[Material to process Boundary: Start]

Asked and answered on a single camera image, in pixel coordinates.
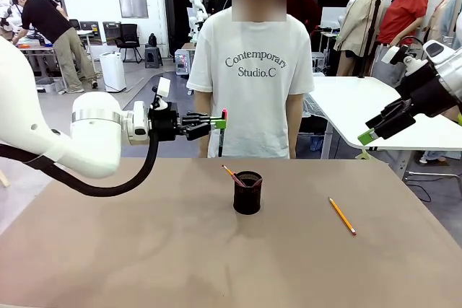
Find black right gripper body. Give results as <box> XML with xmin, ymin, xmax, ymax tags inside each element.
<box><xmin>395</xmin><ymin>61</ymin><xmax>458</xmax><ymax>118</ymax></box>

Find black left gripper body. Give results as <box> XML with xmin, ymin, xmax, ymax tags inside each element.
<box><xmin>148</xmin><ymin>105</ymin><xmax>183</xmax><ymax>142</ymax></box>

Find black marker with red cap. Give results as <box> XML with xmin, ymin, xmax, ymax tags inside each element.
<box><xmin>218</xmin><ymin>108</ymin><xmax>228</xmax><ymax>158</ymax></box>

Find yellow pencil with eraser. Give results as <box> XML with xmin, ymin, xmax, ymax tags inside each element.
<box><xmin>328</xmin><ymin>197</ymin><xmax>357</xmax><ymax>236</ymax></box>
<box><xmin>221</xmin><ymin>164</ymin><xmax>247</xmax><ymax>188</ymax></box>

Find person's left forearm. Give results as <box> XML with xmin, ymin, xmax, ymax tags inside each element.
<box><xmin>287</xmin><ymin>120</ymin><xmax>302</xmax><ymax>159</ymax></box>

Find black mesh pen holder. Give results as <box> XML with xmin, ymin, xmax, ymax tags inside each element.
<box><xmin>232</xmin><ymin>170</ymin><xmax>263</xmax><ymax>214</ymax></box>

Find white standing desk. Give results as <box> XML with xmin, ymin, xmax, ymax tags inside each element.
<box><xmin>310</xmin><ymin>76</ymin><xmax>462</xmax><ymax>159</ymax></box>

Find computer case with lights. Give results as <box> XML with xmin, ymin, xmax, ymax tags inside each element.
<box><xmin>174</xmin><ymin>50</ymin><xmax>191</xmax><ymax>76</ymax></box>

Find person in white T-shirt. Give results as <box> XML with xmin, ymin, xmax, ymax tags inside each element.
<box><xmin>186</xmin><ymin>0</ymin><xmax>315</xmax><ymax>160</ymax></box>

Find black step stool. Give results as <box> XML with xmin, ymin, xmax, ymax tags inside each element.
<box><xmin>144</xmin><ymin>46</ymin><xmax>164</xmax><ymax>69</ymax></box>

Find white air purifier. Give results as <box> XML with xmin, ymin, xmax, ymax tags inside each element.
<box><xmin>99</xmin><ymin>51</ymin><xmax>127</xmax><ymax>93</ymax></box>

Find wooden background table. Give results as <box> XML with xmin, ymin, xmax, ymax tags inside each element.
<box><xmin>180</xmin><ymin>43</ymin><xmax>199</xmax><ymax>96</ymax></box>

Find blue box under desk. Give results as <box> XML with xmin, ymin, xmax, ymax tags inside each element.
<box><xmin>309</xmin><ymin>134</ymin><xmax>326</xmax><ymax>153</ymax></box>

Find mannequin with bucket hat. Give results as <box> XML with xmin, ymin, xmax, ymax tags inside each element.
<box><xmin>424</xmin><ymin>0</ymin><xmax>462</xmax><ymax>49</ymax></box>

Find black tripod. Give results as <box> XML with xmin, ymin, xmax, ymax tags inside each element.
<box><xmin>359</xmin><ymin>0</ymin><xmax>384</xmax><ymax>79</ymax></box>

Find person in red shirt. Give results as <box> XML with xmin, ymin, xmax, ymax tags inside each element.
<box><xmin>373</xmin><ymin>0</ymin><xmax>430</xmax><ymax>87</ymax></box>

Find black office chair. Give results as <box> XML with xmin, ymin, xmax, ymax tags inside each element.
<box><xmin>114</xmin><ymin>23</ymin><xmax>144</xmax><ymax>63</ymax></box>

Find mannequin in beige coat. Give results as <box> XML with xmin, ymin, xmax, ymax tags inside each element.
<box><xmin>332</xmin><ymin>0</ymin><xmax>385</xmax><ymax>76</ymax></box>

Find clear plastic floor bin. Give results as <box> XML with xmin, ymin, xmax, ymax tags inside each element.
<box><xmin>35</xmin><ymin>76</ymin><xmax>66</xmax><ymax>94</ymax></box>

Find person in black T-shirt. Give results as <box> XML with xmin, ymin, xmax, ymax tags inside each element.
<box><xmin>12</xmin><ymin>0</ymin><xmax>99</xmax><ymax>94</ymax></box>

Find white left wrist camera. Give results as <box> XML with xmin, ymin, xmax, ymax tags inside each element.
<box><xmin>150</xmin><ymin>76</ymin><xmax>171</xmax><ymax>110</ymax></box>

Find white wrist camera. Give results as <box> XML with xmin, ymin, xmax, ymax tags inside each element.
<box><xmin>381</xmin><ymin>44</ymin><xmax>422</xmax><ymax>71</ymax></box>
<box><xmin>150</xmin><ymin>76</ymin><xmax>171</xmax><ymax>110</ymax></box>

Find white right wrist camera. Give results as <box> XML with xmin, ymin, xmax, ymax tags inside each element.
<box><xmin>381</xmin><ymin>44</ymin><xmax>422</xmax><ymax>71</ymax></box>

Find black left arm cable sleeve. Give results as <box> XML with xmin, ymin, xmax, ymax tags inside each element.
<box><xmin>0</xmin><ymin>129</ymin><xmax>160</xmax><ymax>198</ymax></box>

[Material to process Boundary: End]

What you will do - Write out each entry exactly as given, but skip the pictures.

Solution to the problem -
Asked and answered on a single camera image, in pixel coordinates.
Find black right gripper body. Give results as <box> XML with xmin, ymin, xmax, ymax tags inside each element.
<box><xmin>395</xmin><ymin>61</ymin><xmax>458</xmax><ymax>118</ymax></box>

Find black left gripper body. Give results as <box> XML with xmin, ymin, xmax, ymax tags inside each element.
<box><xmin>148</xmin><ymin>105</ymin><xmax>183</xmax><ymax>142</ymax></box>

Find black marker with red cap. Give results as <box> XML with xmin, ymin, xmax, ymax tags inside each element.
<box><xmin>218</xmin><ymin>108</ymin><xmax>228</xmax><ymax>158</ymax></box>

Find yellow pencil with eraser. Give results as <box> XML with xmin, ymin, xmax, ymax tags inside each element.
<box><xmin>328</xmin><ymin>197</ymin><xmax>357</xmax><ymax>236</ymax></box>
<box><xmin>221</xmin><ymin>164</ymin><xmax>247</xmax><ymax>188</ymax></box>

Find person's left forearm. Give results as <box> XML with xmin, ymin, xmax, ymax tags inside each element.
<box><xmin>287</xmin><ymin>120</ymin><xmax>302</xmax><ymax>159</ymax></box>

Find black mesh pen holder. Give results as <box> XML with xmin, ymin, xmax, ymax tags inside each element.
<box><xmin>232</xmin><ymin>170</ymin><xmax>263</xmax><ymax>214</ymax></box>

Find white standing desk. Give results as <box> XML with xmin, ymin, xmax, ymax tags inside each element.
<box><xmin>310</xmin><ymin>76</ymin><xmax>462</xmax><ymax>159</ymax></box>

Find computer case with lights. Give results as <box> XML with xmin, ymin, xmax, ymax tags inside each element.
<box><xmin>174</xmin><ymin>50</ymin><xmax>191</xmax><ymax>76</ymax></box>

Find person in white T-shirt. Give results as <box> XML with xmin, ymin, xmax, ymax tags inside each element.
<box><xmin>186</xmin><ymin>0</ymin><xmax>315</xmax><ymax>160</ymax></box>

Find black step stool. Give results as <box> XML with xmin, ymin, xmax, ymax tags inside each element.
<box><xmin>144</xmin><ymin>46</ymin><xmax>164</xmax><ymax>69</ymax></box>

Find white air purifier. Give results as <box> XML with xmin, ymin, xmax, ymax tags inside each element.
<box><xmin>99</xmin><ymin>51</ymin><xmax>127</xmax><ymax>93</ymax></box>

Find wooden background table. Give results as <box> XML with xmin, ymin, xmax, ymax tags inside each element.
<box><xmin>180</xmin><ymin>43</ymin><xmax>199</xmax><ymax>96</ymax></box>

Find blue box under desk. Give results as <box> XML with xmin, ymin, xmax, ymax tags inside each element.
<box><xmin>309</xmin><ymin>134</ymin><xmax>326</xmax><ymax>153</ymax></box>

Find mannequin with bucket hat. Give results as <box> XML with xmin, ymin, xmax, ymax tags inside each element.
<box><xmin>424</xmin><ymin>0</ymin><xmax>462</xmax><ymax>49</ymax></box>

Find black tripod. Give results as <box> XML with xmin, ymin, xmax, ymax tags inside each element.
<box><xmin>359</xmin><ymin>0</ymin><xmax>384</xmax><ymax>79</ymax></box>

Find person in red shirt. Give results as <box> XML with xmin, ymin, xmax, ymax tags inside each element.
<box><xmin>373</xmin><ymin>0</ymin><xmax>430</xmax><ymax>87</ymax></box>

Find black office chair. Give results as <box> XML with xmin, ymin, xmax, ymax tags inside each element.
<box><xmin>114</xmin><ymin>23</ymin><xmax>144</xmax><ymax>63</ymax></box>

Find mannequin in beige coat. Give results as <box> XML with xmin, ymin, xmax, ymax tags inside each element.
<box><xmin>332</xmin><ymin>0</ymin><xmax>385</xmax><ymax>76</ymax></box>

Find clear plastic floor bin. Give results as <box> XML with xmin, ymin, xmax, ymax tags inside each element.
<box><xmin>35</xmin><ymin>76</ymin><xmax>66</xmax><ymax>94</ymax></box>

Find person in black T-shirt. Give results as <box> XML with xmin, ymin, xmax, ymax tags inside each element.
<box><xmin>12</xmin><ymin>0</ymin><xmax>99</xmax><ymax>94</ymax></box>

Find white left wrist camera. Give results as <box> XML with xmin, ymin, xmax, ymax tags inside each element.
<box><xmin>150</xmin><ymin>76</ymin><xmax>171</xmax><ymax>110</ymax></box>

Find white wrist camera. Give results as <box> XML with xmin, ymin, xmax, ymax tags inside each element.
<box><xmin>381</xmin><ymin>44</ymin><xmax>422</xmax><ymax>71</ymax></box>
<box><xmin>150</xmin><ymin>76</ymin><xmax>171</xmax><ymax>110</ymax></box>

Find white right wrist camera. Give results as <box> XML with xmin, ymin, xmax, ymax tags inside each element.
<box><xmin>381</xmin><ymin>44</ymin><xmax>422</xmax><ymax>71</ymax></box>

Find black left arm cable sleeve. Give results as <box> XML with xmin, ymin, xmax, ymax tags inside each element.
<box><xmin>0</xmin><ymin>129</ymin><xmax>160</xmax><ymax>198</ymax></box>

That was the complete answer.